* COLLECTED DATA

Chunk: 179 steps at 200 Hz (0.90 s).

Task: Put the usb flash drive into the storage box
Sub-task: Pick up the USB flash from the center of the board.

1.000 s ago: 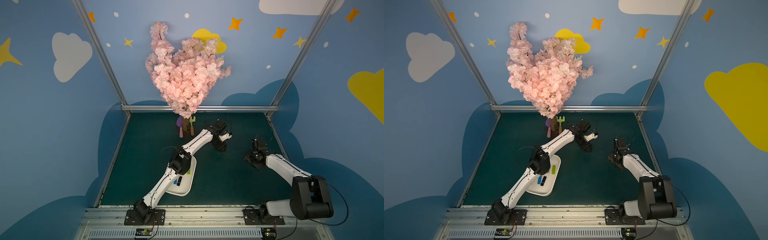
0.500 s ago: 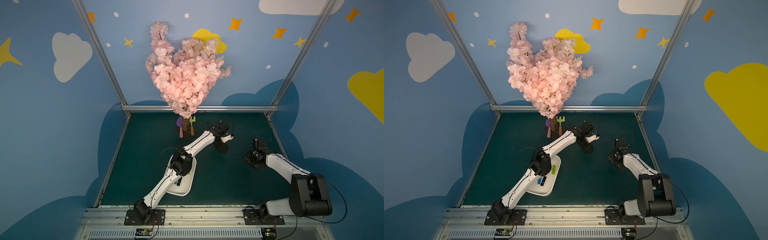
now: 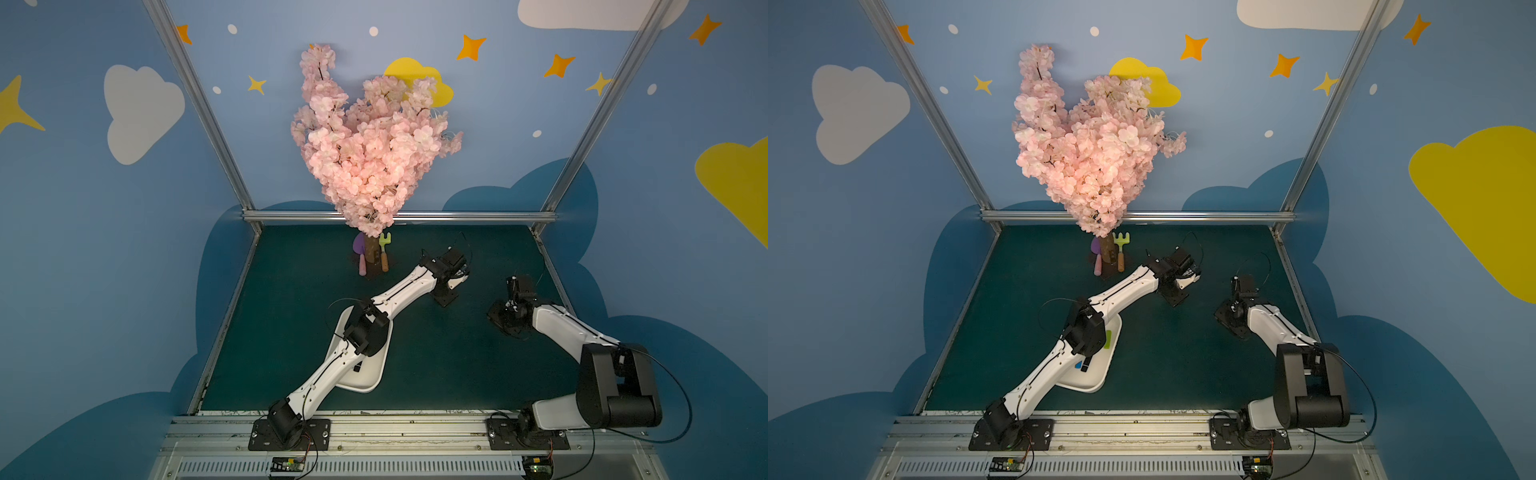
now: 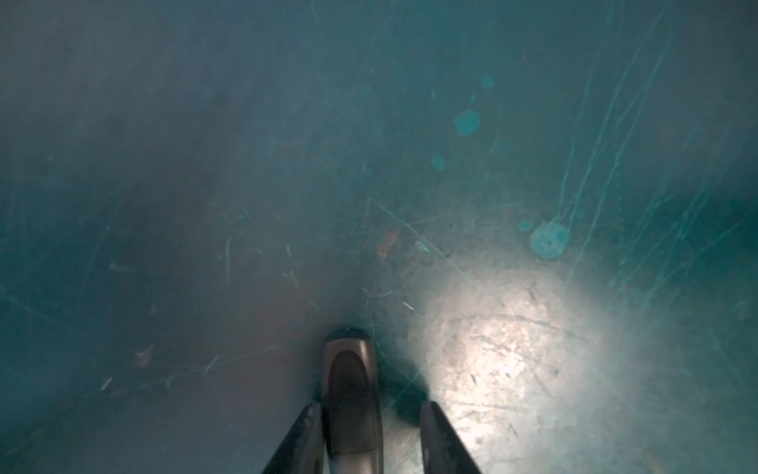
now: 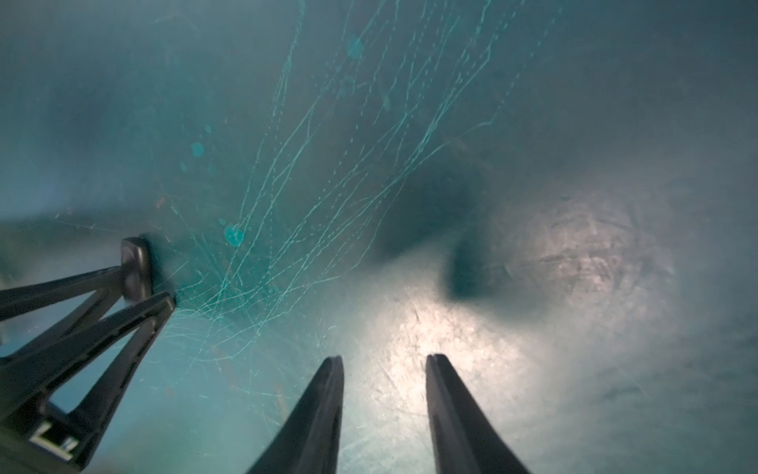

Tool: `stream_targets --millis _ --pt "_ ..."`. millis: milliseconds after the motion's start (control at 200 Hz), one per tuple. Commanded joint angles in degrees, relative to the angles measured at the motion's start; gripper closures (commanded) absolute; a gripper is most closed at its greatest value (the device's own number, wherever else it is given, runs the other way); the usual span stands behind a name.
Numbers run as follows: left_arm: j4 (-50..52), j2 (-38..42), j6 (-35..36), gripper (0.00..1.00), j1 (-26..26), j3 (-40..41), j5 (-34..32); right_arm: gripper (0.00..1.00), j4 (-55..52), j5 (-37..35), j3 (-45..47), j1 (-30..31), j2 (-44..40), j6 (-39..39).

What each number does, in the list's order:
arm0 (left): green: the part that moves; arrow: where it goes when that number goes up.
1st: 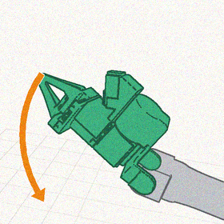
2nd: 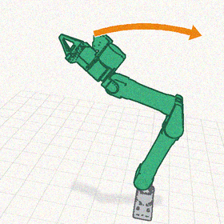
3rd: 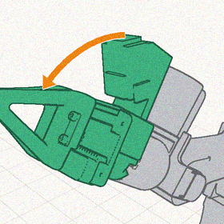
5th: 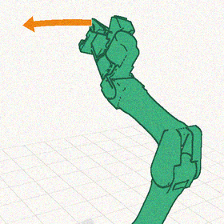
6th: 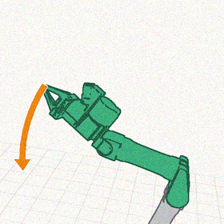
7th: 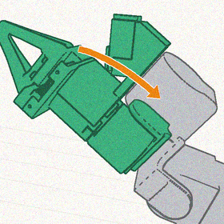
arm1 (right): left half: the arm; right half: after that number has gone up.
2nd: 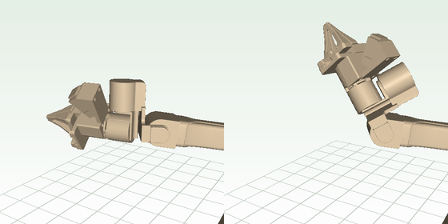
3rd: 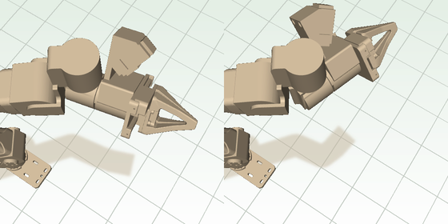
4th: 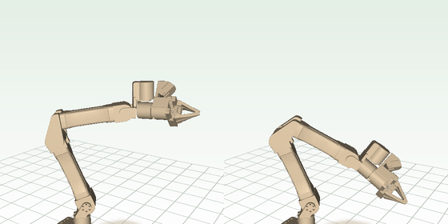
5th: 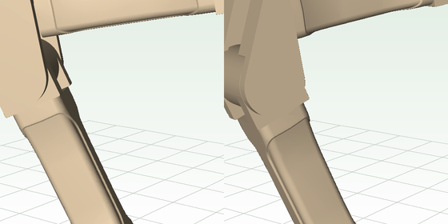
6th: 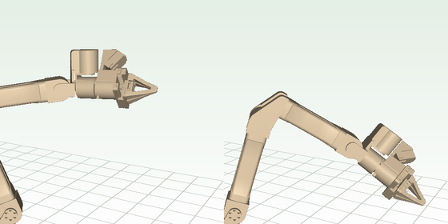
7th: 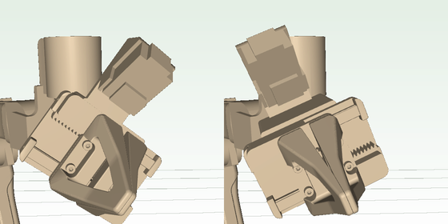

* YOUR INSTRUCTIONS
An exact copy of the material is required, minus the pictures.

* PROBLEM SOLUTION
Chunk: 179 steps at 200 Hz (0.90 s).

Task: Put the usb flash drive into the storage box
Sub-task: Pick up the USB flash from the center of the board.

1.000 s ago: 
0.500 s ago: 
now: 
now: 
now: 

Tool: `stream_targets --millis _ --pt "_ ..."`. millis: milliseconds after the motion's start (control at 200 Hz), one per tuple. Commanded joint angles in degrees, relative to the angles measured at the motion's start; gripper closures (commanded) absolute; a gripper is most closed at its greatest value (the device's own number, wherever else it is given, runs the other way); the usual span stands behind a name.
Numbers run as follows: left_arm: j4 (-50..52), j2 (-38..42), j6 (-35..36), gripper (0.00..1.00), j1 (-26..26), j3 (-40..41), j5 (-34..32); right_arm: gripper (0.00..1.00), j4 (-55..52), j5 (-37..35), j3 (-45..47), j1 (-30..31), j2 (-44..40), j6 (-39..39).

What each number does, in the list's order:
arm0 (left): green: the part that moves; arrow: where it goes when that number goes up.
1st: 
2nd: 
3rd: 
5th: 
6th: 
7th: 
arm1 (right): left half: the arm; right half: after that number has gone up.
2nd: 
3rd: 
4th: 
5th: 
6th: 
7th: 

The required output has now been supplied.